By Bill Trott
(Reuters) – Mitzi Gaynor, whose singing and dancing brightened Hollywood musicals throughout the 1950s, including trying unsuccessfully to “wash that man right outa my hair” as nurse Nellie Forbush in “South Pacific,” has died at the age of 93.
Gaynor died peacefully of natural causes, her management team said on Thursday.
“For eight decades she entertained audiences in films, on television and on the stage… Off stage she was a vibrant and extraordinary woman, a caring and loyal friend, and a warm, gracious, very funny and altogether glorious human being,” they wrote on X.
Gaynor had prominent roles in “There’s No Business Like Show Business” in 1954 with Ethel Merman and Marilyn Monroe and in the 1957 films “Les Girls” with Gene Kelly and the “The Joker Is Wild” with Frank Sinatra. The previous year she starred with Bing Crosby and Donald O’Connor in “Anything Goes,” singing Cole Porter’s title song.
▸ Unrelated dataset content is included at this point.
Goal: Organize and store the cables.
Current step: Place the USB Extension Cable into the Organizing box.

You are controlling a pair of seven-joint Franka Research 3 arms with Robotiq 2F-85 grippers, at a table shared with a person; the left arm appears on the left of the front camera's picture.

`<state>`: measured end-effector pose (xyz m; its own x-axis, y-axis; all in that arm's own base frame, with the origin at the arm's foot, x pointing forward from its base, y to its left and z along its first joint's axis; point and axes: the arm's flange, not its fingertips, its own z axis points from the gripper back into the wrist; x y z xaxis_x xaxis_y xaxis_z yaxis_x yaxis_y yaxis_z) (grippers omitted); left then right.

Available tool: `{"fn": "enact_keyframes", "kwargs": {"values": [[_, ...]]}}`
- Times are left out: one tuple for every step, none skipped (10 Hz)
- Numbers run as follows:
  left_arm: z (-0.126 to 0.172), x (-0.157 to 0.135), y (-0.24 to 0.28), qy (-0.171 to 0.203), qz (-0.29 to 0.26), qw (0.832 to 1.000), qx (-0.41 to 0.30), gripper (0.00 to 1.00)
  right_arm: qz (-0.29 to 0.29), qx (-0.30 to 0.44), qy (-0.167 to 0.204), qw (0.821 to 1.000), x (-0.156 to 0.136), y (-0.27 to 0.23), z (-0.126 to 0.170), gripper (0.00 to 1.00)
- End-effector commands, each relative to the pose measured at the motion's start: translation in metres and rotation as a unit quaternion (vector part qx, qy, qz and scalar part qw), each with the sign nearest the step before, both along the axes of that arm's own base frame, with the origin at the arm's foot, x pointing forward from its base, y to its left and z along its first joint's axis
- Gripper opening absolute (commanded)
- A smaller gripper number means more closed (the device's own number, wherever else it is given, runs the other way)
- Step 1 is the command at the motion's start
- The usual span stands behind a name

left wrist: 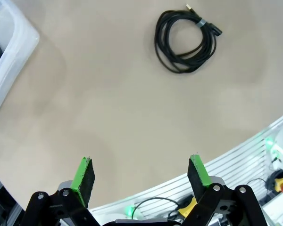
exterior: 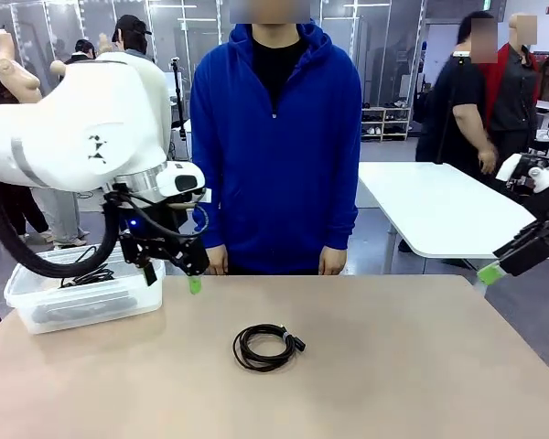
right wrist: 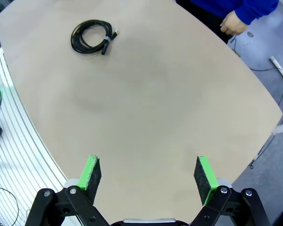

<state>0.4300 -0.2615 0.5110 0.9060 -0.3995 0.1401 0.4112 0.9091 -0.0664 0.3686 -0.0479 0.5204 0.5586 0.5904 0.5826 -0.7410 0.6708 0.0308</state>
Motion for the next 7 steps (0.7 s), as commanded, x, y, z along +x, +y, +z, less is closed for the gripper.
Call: {"fn": "enact_keyframes", "kwargs": {"values": [[0.0093,0.0049,-0.0001,-0.006,-0.008,1.000,-0.002,1.00,-0.001,0.004,0.005,1.000,-0.0081,0.0014,-0.0069,1.00],[0.0000,0.0000,0.0000,0.000,0.000,1.000,0.000,1.00,0.000,0.000,0.000,1.000,0.0000,0.0000,0.0000,1.00],[0.0000,0.0000,0.0000,0.000,0.000,1.000,0.000,1.00,0.000,0.000,0.000,1.000,0.0000,0.0000,0.0000,1.00],[0.0000,0.0000,0.0000,0.000,0.000,1.000,0.000,1.00,0.000,0.000,0.000,1.000,0.0000,0.0000,0.0000,1.00],[0.0000,0.0000,0.0000,0.000,0.000,1.000,0.000,1.00,0.000,0.000,0.000,1.000,0.0000,0.0000,0.0000,1.00],[0.0000,0.0000,0.0000,0.000,0.000,1.000,0.000,1.00,0.000,0.000,0.000,1.000,0.0000,0.0000,0.0000,1.00],[0.0000,0.0000,0.0000,0.000,0.000,1.000,0.000,1.00,0.000,0.000,0.000,1.000,0.0000,0.0000,0.0000,1.00]]}}
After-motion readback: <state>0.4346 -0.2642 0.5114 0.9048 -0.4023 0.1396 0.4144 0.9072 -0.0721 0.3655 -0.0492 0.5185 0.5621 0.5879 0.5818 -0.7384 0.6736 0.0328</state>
Gaynor’s movie career lasted a little more than a decade but she went on to success as a nightclub performer and put on a series of annual television variety specials in the 1960s and 1970s. She was still performing an autobiographical stage show – a mix of singing, dancing and remembrances titled “Razzle Dazzle! My Life Behind the Sequins” – in her 80s.
Gaynor was born Francesca Marlene de Czanyi von Gerber in Chicago. Her mother was a dancer and her father a violinist and musical director. After a move to California she became part of the Los Angeles Civic Light Opera (NASDAQ:), adding three years to her age to make the company believe she was 16. Executives from 20th Century Fox spotted her and offered her a contract.
Actor George Jessel told her that her last name brought to mind a delicatessen or the Gerber baby food company and she followed his suggestion to change it to Gaynor.
NO LACK OF ENERGY
Her first film was the Betty Grable-Dan Dailey musical “My Blue Heaven” in 1950 and she would go on to make nearly 20 movies that called for a singer or dancer with lots of energy.
Gaynor, discussing her enthusiasm for performing, once said, “If there were four people waiting for the streetcar, I’d put on an entire act.”
Pianist Oscar Levant, watching Gaynor dance on the set of “The I Don’t Care Girl,” said of her: “There’s nothing wrong with being an exhibitionist – if you’ve got something to exhibit.”
As her career was building, Gaynor dated industrialist-studio chief Howard Hughes (NYSE:).
“He was dashing, handsome, rich, mysterious,” she said. “I fell madly in love with him. There were airplanes, a whirlwind courtship and, after five months, he proposed.”
She broke it off and instead married Jack Bean, who would become her manager and only husband.
Gaynor’s Hollywood highlight was the film version of Richard Rodgers’ and Oscar Hammerstein’s 1949 stage musical “South Pacific,” which had won 10 Tony Awards and a Pulitzer Prize for Drama. The 1958 movie had been long awaited and Gaynor was cast in the prized role that Mary Martin had played on Broadway.
She played Nellie Forbush, a naive young nurse from Arkansas stationed in the Pacific during World War Two who falls in love with Emile De Becque, a French expatriate planter played by Rossano Brazzi. Nellie turns down De Becque’s marriage proposal because he has two mixed-race children but when he goes missing during a Navy-backed mission against the Japanese, Nellie realizes her racial prejudice is misguided and grows to love the children.
The film was not a critical success but still was one of the biggest box-office draws of the 1950s. Gaynor’s performance earned her a Golden Globe nomination.
The movie soundtrack was brimming with songs that became popular standards, such as “Some Enchanted Evening,” “Bali Ha’i,” “There Is Nothing Like a Dame,” “I’m in Love With a Wonderful Guy” and “Younger Than Springtime.” Gaynor singing the bouncy “I’m Gonna Wash That Man Right Outa My Hair” on the beach was one of the film’s standout scenes as her character tried to get over De Becque.
With the era of Hollywood musicals fading, Gaynor’s last screen role was “For Love or Money,” which paired her with Kirk Douglas, in 1963.
She then concentrated on live stage shows and became a regular performer in the big Las Vegas resorts. She also staged frequent television variety specials, starting in 1967, with titles such as “Mitzi … A Tribute to the American Housewife,” “Mitzi … And a Hundred Guys” and “Mitzi … What’s Hot, What’s Not.”
She also appeared as a performer at the Academy Awards several times, notably singing the theme song from “Georgy Girl” at the 1967 ceremony when it won an Oscar for best original song.
It was during her Las Vegas run that Gaynor teamed up with a young Bob Mackie and helped him start his career as a costumer with a flair for rhinestones, sequins, beads, feathers and tassels. Mackie also created the gowns she wore on her television specials.
Gaynor and Bean, who were married for 52 years until his 2006 death, had no children.